Background Up to 65% of newly diagnosed breast cancer patients had not been screened correctly before diagnosis resulting in increased stage of cancer at presentation. This study assessed whether their primary relatives are, in turn, assessed appropriately. Methods An ethically approved prospective study involving 274 primary relatives of women diagnosed with breast cancer, between 2009–2012, at a symptomatic breast unit in Ireland. Telephone interview established: demographics, menstrual history, family history verification, breast screening history. Personal risk level was calculated and whether current screening met screening guidelines.
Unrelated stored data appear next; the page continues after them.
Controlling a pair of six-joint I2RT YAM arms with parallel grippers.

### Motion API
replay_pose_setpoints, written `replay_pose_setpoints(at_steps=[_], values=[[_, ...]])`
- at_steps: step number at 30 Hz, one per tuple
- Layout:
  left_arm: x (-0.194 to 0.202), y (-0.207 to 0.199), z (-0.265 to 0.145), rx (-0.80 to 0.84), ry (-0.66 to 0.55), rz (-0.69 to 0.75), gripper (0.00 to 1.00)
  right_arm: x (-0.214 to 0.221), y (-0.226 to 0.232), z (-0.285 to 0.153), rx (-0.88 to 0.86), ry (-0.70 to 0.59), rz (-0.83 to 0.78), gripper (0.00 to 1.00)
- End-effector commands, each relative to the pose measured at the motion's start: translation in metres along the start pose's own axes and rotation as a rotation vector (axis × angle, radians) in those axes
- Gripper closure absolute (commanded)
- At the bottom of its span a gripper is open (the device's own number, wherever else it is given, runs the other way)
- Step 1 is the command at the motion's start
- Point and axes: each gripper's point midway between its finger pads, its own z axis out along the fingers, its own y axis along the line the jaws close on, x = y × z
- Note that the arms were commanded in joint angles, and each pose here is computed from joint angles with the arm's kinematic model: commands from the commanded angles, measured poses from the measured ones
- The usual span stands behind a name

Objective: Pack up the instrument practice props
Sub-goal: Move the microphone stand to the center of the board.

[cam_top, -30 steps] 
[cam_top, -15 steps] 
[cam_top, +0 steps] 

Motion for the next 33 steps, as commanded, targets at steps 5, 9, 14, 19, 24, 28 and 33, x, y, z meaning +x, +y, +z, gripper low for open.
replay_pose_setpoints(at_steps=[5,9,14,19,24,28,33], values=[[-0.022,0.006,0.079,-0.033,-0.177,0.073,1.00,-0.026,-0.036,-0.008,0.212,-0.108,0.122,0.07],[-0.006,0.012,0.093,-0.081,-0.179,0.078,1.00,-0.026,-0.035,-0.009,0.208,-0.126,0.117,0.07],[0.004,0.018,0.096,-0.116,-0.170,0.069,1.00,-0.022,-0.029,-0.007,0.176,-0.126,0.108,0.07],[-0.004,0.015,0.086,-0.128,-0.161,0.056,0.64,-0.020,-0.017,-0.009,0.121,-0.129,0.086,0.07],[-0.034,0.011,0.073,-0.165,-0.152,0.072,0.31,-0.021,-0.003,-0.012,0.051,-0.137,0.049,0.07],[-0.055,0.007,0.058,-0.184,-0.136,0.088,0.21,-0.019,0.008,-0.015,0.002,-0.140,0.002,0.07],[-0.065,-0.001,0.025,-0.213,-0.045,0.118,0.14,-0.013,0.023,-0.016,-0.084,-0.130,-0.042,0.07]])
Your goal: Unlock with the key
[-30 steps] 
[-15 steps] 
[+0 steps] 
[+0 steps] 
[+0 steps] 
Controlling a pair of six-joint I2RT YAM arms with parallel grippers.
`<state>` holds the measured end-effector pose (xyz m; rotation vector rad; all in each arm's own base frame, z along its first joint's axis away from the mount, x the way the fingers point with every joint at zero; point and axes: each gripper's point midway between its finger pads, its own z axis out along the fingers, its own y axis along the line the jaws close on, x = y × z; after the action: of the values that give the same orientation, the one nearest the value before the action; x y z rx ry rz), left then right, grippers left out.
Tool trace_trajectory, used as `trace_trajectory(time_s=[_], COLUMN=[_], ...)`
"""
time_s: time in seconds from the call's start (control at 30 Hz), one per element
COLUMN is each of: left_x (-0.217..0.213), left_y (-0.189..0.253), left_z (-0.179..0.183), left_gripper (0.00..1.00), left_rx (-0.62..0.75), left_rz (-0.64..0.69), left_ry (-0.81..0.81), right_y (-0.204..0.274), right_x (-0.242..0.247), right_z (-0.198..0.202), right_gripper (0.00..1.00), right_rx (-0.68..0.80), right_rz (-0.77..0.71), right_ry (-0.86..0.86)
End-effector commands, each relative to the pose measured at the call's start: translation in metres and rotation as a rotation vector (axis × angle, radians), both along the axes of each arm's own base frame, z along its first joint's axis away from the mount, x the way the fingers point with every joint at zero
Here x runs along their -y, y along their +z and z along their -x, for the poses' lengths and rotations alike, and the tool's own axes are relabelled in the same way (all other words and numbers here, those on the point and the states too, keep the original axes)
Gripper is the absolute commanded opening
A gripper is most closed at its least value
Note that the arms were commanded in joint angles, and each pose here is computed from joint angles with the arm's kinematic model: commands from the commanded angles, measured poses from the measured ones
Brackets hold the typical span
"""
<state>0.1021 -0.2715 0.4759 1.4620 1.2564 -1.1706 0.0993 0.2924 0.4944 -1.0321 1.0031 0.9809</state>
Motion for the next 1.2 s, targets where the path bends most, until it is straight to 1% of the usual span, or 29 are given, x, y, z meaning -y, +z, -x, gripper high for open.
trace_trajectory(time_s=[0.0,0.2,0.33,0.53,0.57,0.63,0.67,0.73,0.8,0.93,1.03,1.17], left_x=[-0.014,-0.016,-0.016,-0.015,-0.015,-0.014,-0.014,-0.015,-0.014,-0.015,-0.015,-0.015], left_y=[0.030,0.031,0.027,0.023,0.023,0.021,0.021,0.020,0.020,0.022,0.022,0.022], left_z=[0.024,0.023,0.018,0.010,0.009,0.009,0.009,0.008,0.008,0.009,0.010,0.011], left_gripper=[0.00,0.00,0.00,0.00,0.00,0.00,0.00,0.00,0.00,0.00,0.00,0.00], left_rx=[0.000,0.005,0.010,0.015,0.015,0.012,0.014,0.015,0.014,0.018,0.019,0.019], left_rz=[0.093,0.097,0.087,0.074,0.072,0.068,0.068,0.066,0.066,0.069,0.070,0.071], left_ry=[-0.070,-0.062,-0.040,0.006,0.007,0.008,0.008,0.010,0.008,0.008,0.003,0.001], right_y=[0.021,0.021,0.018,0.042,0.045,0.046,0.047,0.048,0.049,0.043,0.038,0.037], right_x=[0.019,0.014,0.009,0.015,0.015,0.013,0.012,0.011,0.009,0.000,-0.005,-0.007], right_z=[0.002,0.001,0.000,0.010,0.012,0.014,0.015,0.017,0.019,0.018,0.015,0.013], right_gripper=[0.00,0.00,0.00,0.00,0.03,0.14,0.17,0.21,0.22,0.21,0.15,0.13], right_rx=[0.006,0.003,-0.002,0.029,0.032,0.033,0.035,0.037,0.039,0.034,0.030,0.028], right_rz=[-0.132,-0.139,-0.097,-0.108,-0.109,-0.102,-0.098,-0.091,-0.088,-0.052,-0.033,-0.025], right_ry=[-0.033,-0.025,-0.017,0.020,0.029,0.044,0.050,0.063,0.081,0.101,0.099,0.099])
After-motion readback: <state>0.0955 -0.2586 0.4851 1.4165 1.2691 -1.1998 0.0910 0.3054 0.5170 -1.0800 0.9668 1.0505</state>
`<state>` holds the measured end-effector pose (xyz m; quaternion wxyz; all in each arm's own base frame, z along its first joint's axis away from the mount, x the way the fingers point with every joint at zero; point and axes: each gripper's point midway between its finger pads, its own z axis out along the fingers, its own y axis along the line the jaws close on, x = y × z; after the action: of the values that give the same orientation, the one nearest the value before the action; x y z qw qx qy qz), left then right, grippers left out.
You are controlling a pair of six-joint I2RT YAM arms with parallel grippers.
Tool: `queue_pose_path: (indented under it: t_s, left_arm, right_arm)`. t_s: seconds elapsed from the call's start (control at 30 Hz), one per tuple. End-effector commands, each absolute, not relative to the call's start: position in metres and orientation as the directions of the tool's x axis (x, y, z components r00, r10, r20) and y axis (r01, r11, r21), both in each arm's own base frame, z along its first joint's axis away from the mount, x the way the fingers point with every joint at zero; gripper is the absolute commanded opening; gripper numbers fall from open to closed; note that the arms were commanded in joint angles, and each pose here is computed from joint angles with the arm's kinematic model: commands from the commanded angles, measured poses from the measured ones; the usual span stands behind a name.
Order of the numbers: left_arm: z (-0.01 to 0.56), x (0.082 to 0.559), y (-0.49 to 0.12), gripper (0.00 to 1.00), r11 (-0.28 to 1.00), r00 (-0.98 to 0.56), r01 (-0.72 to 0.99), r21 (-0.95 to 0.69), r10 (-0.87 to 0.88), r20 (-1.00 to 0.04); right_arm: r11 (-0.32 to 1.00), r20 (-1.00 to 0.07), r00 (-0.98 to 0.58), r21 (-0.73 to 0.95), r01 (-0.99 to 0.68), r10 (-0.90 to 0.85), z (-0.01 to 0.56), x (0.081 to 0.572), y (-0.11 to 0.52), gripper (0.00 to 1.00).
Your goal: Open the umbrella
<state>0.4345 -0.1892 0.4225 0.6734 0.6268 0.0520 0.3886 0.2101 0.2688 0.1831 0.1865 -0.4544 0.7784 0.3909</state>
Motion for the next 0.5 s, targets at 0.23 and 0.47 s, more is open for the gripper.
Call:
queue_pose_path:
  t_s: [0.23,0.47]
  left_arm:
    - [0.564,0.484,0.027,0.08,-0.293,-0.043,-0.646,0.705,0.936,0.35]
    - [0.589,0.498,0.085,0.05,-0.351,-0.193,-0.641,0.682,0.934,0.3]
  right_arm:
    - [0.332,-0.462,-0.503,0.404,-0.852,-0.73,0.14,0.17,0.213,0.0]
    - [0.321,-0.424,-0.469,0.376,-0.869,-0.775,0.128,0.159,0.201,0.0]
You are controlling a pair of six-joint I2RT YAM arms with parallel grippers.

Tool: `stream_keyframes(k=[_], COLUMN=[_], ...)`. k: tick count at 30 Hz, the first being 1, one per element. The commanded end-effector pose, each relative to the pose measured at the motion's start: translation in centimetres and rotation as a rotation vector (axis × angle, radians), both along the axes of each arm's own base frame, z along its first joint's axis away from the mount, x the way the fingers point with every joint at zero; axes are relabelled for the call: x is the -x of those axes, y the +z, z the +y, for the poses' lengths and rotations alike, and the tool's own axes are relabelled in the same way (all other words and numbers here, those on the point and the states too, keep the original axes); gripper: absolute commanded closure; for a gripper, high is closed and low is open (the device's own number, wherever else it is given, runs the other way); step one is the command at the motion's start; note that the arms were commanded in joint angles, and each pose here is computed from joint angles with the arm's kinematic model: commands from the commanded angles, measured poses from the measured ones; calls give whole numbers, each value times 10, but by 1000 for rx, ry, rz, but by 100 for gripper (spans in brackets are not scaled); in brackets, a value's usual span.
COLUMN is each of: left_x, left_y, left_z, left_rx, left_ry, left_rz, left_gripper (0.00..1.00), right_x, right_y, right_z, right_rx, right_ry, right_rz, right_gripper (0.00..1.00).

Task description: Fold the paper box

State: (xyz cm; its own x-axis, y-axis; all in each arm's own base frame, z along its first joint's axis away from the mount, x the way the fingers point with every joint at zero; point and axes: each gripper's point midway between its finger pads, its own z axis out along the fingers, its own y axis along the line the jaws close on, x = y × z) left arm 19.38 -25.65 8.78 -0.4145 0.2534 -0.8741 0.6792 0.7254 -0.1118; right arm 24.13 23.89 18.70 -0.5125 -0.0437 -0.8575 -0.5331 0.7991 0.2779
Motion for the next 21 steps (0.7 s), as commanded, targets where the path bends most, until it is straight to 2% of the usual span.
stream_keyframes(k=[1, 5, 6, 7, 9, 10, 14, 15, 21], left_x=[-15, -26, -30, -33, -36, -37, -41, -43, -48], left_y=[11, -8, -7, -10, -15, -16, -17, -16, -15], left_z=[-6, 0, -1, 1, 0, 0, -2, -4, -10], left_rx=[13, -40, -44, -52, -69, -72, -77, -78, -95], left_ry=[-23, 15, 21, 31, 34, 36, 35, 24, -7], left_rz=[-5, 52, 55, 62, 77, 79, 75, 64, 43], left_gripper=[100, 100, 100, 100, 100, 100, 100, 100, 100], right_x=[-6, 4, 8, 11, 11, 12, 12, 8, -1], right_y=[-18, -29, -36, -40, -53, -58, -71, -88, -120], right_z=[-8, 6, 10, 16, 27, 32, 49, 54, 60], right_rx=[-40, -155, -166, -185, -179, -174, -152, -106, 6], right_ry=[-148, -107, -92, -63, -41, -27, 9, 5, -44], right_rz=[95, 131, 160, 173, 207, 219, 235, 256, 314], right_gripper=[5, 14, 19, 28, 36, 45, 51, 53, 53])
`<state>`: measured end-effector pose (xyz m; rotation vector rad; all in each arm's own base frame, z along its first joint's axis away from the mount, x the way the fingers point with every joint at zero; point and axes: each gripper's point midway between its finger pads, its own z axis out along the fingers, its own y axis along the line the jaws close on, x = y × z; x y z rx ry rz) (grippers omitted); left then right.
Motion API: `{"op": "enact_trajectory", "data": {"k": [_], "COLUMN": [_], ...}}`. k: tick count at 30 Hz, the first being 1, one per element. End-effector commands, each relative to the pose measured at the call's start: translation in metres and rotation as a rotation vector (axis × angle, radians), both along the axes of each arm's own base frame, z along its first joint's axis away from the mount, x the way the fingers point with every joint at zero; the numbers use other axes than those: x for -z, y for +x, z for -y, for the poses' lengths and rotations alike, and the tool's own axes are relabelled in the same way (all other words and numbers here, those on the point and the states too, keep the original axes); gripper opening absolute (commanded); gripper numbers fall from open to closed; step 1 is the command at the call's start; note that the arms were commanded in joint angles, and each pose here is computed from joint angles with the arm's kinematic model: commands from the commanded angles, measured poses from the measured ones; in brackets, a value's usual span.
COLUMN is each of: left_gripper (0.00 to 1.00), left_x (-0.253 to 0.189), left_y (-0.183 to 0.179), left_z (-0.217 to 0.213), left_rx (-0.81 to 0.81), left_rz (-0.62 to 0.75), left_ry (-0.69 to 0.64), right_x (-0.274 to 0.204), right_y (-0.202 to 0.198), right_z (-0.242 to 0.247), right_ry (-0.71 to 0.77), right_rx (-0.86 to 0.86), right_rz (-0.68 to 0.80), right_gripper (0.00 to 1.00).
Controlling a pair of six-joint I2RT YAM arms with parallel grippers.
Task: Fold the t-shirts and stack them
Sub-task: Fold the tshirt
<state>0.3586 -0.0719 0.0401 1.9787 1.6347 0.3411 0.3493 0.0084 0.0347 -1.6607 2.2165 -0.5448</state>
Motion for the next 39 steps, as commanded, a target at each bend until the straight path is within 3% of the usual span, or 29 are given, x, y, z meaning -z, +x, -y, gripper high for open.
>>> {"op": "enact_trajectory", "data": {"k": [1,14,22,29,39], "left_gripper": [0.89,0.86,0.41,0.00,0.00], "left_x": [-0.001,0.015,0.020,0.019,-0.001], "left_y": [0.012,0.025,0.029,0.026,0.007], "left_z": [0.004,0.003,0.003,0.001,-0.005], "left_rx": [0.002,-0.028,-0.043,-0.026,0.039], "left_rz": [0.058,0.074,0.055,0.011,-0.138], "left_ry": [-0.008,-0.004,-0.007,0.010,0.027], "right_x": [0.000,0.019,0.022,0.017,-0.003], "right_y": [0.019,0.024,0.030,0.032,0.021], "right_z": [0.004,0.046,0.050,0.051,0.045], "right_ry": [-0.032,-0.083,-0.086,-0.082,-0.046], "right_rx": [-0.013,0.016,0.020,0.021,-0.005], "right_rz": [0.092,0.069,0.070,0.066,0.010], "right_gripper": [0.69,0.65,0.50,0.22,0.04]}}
Participants were enrolled into appropriate screening programs if currently not in one and results analyzed. Results Two hundred and fifteen of the 280 (76.8%) newly diagnosed patients responded giving details of their 274 primary relatives; this made up the study cohort. Mean age 50 ± 10 (35–75). Thirty two percent were low risk, 64% moderate and 4% high. 190/274 (69%) were being screened appropriately. Seventy five relatives were then assessed with: mammography in 55, Mg and US in 16. Four underwent a biopsy and to date none had cancer. Surveillance was: annual screening in 48%; national screening program and General Practitioner ( GP ) in 33%; GP only in over 65s in 13%; 6% await further assessment at specialist genetics clinics where their surveillance will be decided. Conclusions This study has identified an opportunity to improve the delivery of appropriate screening to higher risk primary relatives of patients with breast cancer. This necessitates an integrated national approach involving providers of primary care, patients and screening breast programs.